How It Differs from Similar Services

Amazon Comprehend → understands TEXT meaning  
(sentiment, entities, topics, language)

Amazon Textract → extracts TEXT from images/documents  
(OCR — reading text out of a PDF or photo)

Amazon Translate → converts text from one language to another  
(translation, not understanding)

Amazon Lex → builds conversational interfaces  
(chatbots — understands user intent in dialogue)

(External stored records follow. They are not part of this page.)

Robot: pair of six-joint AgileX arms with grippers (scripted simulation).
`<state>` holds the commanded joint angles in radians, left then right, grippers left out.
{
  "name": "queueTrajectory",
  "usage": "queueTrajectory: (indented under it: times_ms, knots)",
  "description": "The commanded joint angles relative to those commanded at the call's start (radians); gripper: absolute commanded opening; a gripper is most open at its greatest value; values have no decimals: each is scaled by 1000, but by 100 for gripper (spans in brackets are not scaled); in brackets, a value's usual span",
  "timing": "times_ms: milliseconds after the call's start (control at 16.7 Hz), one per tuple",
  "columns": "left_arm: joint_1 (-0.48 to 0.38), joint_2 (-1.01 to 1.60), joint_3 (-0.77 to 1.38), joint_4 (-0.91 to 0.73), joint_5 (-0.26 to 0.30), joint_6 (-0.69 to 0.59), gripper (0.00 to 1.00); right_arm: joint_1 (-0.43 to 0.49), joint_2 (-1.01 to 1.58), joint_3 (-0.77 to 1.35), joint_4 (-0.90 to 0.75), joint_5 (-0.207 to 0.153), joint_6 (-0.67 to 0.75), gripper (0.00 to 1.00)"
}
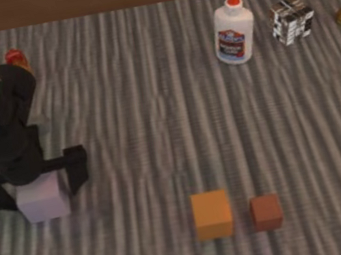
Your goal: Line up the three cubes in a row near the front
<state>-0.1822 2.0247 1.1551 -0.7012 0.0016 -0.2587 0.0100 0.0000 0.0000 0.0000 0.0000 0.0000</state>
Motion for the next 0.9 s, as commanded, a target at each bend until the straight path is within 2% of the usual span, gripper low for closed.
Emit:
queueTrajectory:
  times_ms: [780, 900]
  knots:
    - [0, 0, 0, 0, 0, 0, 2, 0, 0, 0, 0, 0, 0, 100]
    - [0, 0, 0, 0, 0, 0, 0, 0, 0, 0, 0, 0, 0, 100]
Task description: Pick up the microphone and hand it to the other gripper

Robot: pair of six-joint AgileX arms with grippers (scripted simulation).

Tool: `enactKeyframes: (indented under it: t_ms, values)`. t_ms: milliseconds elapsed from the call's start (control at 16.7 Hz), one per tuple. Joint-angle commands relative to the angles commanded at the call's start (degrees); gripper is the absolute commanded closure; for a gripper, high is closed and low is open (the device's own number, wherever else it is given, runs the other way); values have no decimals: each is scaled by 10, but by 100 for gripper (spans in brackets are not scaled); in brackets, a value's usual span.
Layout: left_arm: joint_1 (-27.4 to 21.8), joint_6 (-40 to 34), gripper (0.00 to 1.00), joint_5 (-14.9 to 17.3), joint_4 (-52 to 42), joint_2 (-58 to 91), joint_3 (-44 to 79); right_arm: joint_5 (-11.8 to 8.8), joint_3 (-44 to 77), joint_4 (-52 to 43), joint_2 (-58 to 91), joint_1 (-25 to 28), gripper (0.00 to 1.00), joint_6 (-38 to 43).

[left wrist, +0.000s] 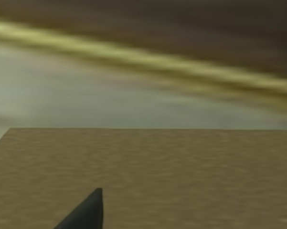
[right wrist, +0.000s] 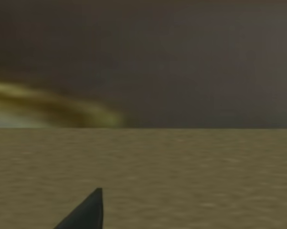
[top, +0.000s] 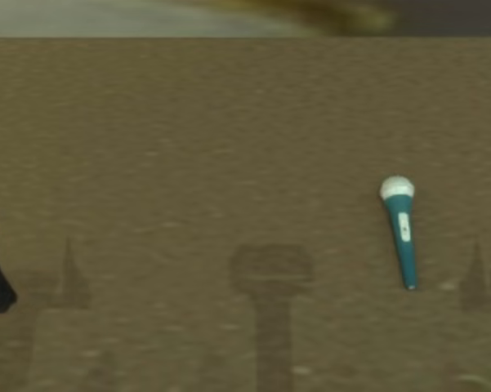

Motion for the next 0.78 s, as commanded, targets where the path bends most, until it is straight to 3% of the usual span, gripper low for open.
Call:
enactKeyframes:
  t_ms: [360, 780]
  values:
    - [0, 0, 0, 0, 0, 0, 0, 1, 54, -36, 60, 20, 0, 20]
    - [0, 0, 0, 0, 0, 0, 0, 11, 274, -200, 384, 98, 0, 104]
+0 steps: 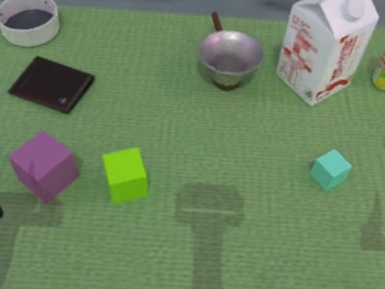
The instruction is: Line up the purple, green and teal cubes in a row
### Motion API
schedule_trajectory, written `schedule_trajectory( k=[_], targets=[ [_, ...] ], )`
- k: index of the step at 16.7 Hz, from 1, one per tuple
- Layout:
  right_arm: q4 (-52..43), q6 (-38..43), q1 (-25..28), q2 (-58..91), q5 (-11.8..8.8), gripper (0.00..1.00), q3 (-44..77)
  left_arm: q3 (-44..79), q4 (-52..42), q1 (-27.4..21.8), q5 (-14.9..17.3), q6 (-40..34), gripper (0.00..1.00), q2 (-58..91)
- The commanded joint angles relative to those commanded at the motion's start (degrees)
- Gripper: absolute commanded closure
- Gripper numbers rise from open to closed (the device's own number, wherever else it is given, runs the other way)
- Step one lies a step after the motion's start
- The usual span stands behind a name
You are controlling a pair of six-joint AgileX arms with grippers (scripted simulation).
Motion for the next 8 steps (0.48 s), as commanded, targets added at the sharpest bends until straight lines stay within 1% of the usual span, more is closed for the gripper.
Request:
schedule_trajectory(
  k=[4, 8],
  targets=[
    [-1.2, -0.34, 0.42, 1.75, -0.09, 0.0, 1.72, 0.0, 0.0, 0.0, 0.0, 0.0, 0.0, 0.0],
    [-8.01, -2.24, 2.37, 12.59, -0.23, 0.0, 12.05, 0.0, 0.0, 0.0, 0.0, 0.0, 0.0, 0.0]
  ],
)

Analogy: A team of text analysts

Imagine you have 100,000 customer emails to analyze. Hiring humans to read and categorize them would take months and cost a fortune. Amazon Comprehend is like having an infinitely scalable team of text analysts that processes all 100,000 emails in seconds — extracting sentiment, identifying key topics, flagging mentions of specific entities — all via a single API call. And if your business has specific categories those analysts need to learn, Custom Classification trains them on your company’s unique taxonomy.

Exam Scope

You will not be asked how to configure or implement Comprehend. You need to:

  • Recognize what Comprehend does (NLP — text analysis).
  • Match business scenarios to Comprehend’s specific capabilities.
  • Distinguish between pre-built capabilities and custom capabilities.
  • Know that NER and Entity Detection refer to the same thing.
  • Distinguish Comprehend from similar services (Textract, Translate, Lex).

Exam Domain

  • Domain 1, Task Statement 1.2: “Explain the capabilities of AWS managed AI/ML services (for example, Amazon Comprehend).”
  • Domain 1, Task Statement 1.2: “Identify examples of real-world AI applications (for example, NLP).”